Homem polivalente se a literatura tinha sido sempre a minha preocupação dominante, a vida, o desejo de viver, de conviver e agir, de ser parte do todo, num mundo já transbordante de literatura, mas gemendo ainda ao peso de horrores desumanos – levaram em mim por vezes, a melhor. (Ibidem: 230).

Este princípio de o Homem social se sobrepor ao homem escritor é partilhado pelos neo – realistas. Lembremos a este respeito que também Mário de Castro, no seu estudo “Alentejo, terra de Promissão” publicado na Seara Nova defende que “acima dos [seus] pruridos de artista estão os brados da [sua] consciência moral” (Castro 1931:333).
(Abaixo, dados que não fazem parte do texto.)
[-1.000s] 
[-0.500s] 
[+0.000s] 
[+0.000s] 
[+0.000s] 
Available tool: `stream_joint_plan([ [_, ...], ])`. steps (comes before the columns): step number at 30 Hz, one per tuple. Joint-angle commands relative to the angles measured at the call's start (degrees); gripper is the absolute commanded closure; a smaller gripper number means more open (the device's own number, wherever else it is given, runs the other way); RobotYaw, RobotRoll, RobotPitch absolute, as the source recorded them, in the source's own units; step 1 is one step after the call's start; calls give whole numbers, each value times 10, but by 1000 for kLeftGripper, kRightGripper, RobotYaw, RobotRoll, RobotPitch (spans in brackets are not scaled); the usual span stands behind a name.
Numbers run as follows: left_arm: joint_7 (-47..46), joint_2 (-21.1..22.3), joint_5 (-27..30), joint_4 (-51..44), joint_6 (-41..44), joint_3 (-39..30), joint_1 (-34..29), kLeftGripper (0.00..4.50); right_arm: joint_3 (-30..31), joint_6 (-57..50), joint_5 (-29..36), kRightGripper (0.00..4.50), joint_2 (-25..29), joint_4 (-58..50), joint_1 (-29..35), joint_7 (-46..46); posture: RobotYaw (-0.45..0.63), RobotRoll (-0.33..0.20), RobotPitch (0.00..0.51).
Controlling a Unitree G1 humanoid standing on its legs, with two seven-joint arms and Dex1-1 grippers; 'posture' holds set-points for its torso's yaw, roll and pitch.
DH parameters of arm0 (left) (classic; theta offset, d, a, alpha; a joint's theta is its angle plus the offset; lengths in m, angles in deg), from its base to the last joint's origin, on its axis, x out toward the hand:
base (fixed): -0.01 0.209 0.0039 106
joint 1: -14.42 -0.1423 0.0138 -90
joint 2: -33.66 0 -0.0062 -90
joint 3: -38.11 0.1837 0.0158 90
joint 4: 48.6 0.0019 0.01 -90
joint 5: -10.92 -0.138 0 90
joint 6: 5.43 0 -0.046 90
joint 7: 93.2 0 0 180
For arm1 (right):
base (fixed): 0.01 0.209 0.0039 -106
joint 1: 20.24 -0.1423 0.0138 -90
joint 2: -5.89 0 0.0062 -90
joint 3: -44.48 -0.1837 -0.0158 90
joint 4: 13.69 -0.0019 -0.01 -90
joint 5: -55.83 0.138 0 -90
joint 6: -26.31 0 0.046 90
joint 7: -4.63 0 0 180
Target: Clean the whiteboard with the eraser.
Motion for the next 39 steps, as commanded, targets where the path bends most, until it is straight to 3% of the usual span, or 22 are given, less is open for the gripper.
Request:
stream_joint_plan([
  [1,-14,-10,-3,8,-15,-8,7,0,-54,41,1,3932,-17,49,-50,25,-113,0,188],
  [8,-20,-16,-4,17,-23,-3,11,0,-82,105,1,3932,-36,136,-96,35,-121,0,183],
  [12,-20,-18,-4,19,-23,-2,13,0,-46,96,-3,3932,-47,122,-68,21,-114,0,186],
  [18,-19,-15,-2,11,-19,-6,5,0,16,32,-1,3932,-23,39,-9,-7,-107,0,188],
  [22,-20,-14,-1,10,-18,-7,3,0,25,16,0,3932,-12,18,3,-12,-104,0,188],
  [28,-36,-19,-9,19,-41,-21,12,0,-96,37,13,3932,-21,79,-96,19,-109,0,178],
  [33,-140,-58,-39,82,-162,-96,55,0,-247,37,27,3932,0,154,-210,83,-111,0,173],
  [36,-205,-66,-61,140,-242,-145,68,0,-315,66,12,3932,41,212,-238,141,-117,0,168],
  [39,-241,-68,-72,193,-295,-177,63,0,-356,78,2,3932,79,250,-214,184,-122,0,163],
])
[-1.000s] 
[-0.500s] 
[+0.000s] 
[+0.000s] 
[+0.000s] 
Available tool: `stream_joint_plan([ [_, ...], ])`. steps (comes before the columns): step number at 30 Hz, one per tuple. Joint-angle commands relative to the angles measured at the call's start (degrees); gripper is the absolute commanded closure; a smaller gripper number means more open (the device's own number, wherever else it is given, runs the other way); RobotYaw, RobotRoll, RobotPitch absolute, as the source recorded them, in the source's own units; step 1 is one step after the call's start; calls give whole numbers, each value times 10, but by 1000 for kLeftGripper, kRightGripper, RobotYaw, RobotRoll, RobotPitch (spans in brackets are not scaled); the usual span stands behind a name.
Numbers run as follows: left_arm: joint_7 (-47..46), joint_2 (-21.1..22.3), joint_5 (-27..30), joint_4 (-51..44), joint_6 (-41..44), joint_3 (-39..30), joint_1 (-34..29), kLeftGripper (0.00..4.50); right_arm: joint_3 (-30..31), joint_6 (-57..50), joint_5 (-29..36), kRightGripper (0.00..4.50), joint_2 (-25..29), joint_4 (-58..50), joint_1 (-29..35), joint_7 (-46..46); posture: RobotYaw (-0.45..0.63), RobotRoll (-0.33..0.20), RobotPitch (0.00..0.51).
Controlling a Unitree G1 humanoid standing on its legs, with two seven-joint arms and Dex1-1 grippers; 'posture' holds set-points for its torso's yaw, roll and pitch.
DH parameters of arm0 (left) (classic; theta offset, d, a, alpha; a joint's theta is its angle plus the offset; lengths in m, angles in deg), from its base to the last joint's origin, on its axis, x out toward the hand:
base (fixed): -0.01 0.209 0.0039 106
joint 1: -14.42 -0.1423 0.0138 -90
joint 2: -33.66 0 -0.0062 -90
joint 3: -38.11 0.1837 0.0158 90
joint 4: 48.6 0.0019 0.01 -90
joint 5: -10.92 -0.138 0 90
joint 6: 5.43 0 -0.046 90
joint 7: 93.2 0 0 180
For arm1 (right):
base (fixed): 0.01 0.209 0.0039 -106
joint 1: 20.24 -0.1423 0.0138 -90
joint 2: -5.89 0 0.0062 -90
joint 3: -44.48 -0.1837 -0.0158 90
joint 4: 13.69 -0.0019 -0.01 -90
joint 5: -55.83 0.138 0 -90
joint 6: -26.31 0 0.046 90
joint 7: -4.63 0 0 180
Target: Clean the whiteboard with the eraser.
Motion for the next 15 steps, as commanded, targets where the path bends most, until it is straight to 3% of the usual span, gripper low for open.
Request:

E contínua, dizendo que nunca fizera do seu verbo instrumento de interesse, nem o pusera jamais a servir de grinalda: quando o usava, era para que cumprisse a sua missão sagrada de elevar as almas, e a energia que nela estremecia fosse a própria força da Verdade, da Razão e da Justiça.

A respeito deste princípio da subordinação do criador às funções do homem público, registemos a evolução do pensamento migueisiano que, no ensaio “Uma flor na campa de Raul Proença”, escrito em 1978, lamenta o facto da exacerbada consciência do dever cívico, o sentimento de culpa pessoal por tantas carências que há séculos nos vêm afectando, e pelos erros que outros cometeram; o pendor generoso e dorido de tudo querer melhorar, reformar ou salvar ideias que nortearam a vida de Raul Proença, o haverem impedido de se consagrar por inteiro à criação pessoal. Perdemos, assim, acrescenta Miguéis, a sua “criadora febre de realizar”, desviada - transviada – para o redondel da pregação”( Miguéis 1985:23).

são entre nós inúmeros e vem de tempos recuados. Hoje mesmo 1978 neles estamos reincidindo até ao delírio que nos contagiou! daí a frustração, a renúncia, o fracasso, a morte prematura, o suicídio a loucura o exílio, a esterilização de tantos talentos, e até, porventura, génios que ponteiam de luto a história da nossa vida cultural (Ibidem:24).

A evolução do pensamento de Miguéis deve-se ao facto de ter deixado de acreditar nas vantagens do empenhamento político por parte destes criadores e à descrença em determinados ideários revolucionários.

Em 1963, Miguéis diz que ele e os seus coevos dos anos vinte e trinta acreditavam nas virtudes do panfleto e da sátira, das verdades nuamente ditas. Eis, depois, um homem desiludido18, portanto, com a natureza humana que teima em não compreender que o caminho da felicidade passa, forçosamente, por uma sociedade mais equitativa, onde não haja espaço para a segregação.